| Your instructions |
Read the lines below. Copy out any that hold the string "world".

________________

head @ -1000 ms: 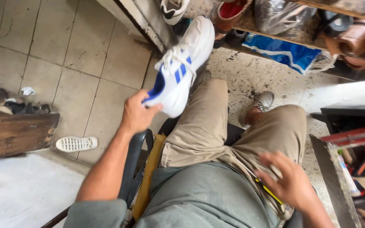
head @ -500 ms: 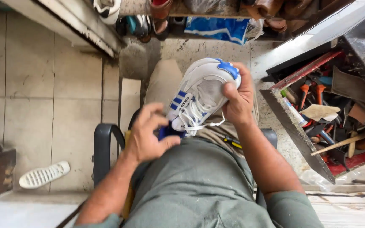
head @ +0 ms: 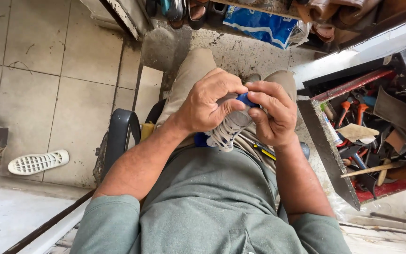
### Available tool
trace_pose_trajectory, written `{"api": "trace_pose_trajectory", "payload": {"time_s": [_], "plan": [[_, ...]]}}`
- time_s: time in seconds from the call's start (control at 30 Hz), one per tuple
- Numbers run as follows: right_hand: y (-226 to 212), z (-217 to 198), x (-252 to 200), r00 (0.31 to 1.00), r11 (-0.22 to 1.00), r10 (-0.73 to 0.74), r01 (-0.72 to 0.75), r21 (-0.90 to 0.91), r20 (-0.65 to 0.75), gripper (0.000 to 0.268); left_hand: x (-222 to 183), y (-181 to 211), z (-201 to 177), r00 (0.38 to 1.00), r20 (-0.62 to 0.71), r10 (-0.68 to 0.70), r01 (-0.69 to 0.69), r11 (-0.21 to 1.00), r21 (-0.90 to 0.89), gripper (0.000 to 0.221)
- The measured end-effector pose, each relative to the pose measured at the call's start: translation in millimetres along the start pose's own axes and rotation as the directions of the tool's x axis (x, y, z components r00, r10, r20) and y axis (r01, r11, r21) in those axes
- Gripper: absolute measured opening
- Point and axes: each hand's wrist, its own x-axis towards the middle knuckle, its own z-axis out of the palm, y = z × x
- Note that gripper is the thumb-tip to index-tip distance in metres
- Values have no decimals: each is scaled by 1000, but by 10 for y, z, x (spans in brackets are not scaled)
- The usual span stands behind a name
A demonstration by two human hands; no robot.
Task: The person is removing the sole from a white sneaker. They use a screwdriver to pry the edges and then pull the sole off by hand, followed by handling other shoe parts.
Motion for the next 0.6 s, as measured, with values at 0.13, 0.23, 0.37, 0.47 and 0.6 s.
{"api": "trace_pose_trajectory", "payload": {"time_s": [0.13,0.23,0.37,0.47,0.6], "plan": [[-59,-41,-13,999,997,-17,20,-70,39,29,-53,19,85,999,-24,48,-46,996,72,30],[5,-15,-5,998,990,-62,64,-127,14,30,-30,-33,147,994,-68,83,-76,991,106,31],[8,16,1,996,985,-92,90,-148,-11,33,-17,-9,207,990,-120,72,-60,993,98,30],[27,30,35,992,981,-128,125,-150,-16,34,6,0,214,990,-125,68,-56,994,99,30],[74,26,-14,994,982,-112,111,-154,-1,33,15,-118,216,988,-153,13,1,996,88,39]]}}
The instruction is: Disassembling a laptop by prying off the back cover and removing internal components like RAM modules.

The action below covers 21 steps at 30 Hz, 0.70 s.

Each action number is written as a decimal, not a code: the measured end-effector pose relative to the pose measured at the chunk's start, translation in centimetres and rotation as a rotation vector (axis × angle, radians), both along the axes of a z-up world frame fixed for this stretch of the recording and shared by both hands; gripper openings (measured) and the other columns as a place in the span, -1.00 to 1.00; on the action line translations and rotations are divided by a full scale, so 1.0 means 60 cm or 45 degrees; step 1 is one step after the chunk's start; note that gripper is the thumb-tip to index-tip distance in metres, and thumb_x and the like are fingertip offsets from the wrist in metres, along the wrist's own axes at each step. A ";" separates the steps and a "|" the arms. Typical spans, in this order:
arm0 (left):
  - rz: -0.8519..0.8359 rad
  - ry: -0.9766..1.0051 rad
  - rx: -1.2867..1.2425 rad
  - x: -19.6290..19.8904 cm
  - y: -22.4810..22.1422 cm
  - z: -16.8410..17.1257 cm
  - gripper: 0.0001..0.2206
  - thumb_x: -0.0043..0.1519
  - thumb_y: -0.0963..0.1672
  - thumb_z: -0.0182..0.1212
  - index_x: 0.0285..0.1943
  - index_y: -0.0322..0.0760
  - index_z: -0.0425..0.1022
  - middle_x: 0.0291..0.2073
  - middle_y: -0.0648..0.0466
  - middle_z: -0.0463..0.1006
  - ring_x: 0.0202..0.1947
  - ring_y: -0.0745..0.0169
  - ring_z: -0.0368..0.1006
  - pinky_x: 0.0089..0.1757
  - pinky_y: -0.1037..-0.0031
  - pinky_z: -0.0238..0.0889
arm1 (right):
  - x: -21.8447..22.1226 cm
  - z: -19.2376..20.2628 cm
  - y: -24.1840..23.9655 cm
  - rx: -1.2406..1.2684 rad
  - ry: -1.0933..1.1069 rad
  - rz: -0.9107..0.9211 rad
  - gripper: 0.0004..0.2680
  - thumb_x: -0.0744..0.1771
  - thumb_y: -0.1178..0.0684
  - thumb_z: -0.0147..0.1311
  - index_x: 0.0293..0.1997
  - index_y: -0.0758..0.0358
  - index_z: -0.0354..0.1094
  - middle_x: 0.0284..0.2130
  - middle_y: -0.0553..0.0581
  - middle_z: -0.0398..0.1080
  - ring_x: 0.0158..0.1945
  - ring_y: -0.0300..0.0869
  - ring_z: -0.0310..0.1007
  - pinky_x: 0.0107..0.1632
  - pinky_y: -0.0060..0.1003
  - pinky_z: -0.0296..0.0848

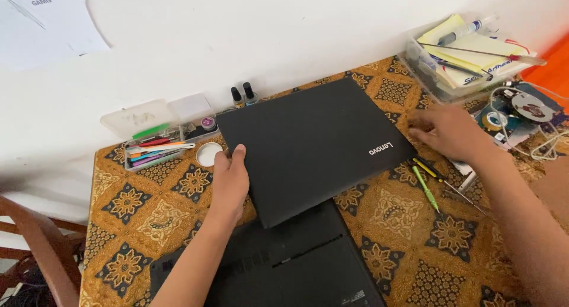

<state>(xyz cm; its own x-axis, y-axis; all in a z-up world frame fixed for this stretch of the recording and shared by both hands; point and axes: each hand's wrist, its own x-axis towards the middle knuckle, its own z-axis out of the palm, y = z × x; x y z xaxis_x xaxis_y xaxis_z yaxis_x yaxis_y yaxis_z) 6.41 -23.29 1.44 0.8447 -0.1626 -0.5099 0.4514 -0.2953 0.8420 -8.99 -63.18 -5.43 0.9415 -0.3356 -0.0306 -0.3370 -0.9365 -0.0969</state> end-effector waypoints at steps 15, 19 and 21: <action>0.094 0.180 -0.045 -0.016 -0.024 0.037 -0.12 0.26 0.07 0.11 0.65 -0.23 -0.38 0.62 0.12 -0.11 0.55 0.04 0.02 0.35 0.11 0.15 | -0.020 0.027 0.019 0.538 -0.246 -0.446 -0.69 0.36 0.24 -0.24 0.20 0.32 0.34 0.16 0.30 0.38 -0.05 0.01 0.45 -0.07 -0.10 0.51; 0.176 0.210 -0.086 -0.028 -0.036 0.042 -0.12 0.25 0.07 0.12 0.66 -0.20 -0.34 0.57 0.03 0.06 0.46 -0.09 0.23 0.27 0.06 0.30 | -0.002 0.024 0.057 0.745 -0.128 -0.347 -0.70 0.42 0.13 -0.31 0.15 0.25 0.42 0.19 0.19 0.44 0.28 -0.05 0.38 0.38 0.00 0.23; -0.072 0.013 -0.117 -0.053 -0.043 0.078 -0.16 0.40 0.06 0.02 0.59 -0.58 -0.40 0.35 -0.46 0.22 0.41 -0.27 0.25 0.25 -0.17 0.20 | 0.009 0.049 0.078 0.869 -0.182 -0.498 -0.64 0.41 0.12 -0.35 0.25 0.36 0.40 0.24 0.48 0.34 0.41 0.28 0.18 0.42 0.21 0.03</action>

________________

| Answer to this task |
Each action number is written as a decimal, not a code: the measured end-effector pose relative to the pose measured at the chunk's start, translation in centimetres and rotation as a rotation vector (axis × angle, radians), both along the axes of a z-up world frame fixed for this stretch of the recording and shared by both hands; gripper openings (measured) and the other columns as a place in the span, -1.00 to 1.00; on the action line translations and rotations are divided by a full scale, so 1.0 means 60 cm or 45 degrees; step 1 is one step after the chunk's start; note that gripper is the thumb-tip to index-tip distance in metres, and thumb_x and the like are fingertip offsets from the wrist in metres, along the wrist's own axes at each step. A ";" separates the steps and a "|" the arms. Typical spans, in this order:
<state>(xyz cm; its own x-axis, y-axis; all in a z-up world frame fixed for this stretch of the recording and shared by both hands; point and axes: each hand's wrist, its own x-axis towards the middle knuckle, its own z-axis out of the palm, y = z × x; x y z xaxis_x xaxis_y xaxis_z yaxis_x yaxis_y yaxis_z) 6.41 -23.29 1.44 0.8447 -0.1626 -0.5099 0.4514 -0.2953 0.8420 -8.99 -63.18 -5.43 0.9415 -0.3356 -0.0306 -0.3370 -0.9365 -0.0969</state> end-effector waypoints at steps 15, 19 and 21: <action>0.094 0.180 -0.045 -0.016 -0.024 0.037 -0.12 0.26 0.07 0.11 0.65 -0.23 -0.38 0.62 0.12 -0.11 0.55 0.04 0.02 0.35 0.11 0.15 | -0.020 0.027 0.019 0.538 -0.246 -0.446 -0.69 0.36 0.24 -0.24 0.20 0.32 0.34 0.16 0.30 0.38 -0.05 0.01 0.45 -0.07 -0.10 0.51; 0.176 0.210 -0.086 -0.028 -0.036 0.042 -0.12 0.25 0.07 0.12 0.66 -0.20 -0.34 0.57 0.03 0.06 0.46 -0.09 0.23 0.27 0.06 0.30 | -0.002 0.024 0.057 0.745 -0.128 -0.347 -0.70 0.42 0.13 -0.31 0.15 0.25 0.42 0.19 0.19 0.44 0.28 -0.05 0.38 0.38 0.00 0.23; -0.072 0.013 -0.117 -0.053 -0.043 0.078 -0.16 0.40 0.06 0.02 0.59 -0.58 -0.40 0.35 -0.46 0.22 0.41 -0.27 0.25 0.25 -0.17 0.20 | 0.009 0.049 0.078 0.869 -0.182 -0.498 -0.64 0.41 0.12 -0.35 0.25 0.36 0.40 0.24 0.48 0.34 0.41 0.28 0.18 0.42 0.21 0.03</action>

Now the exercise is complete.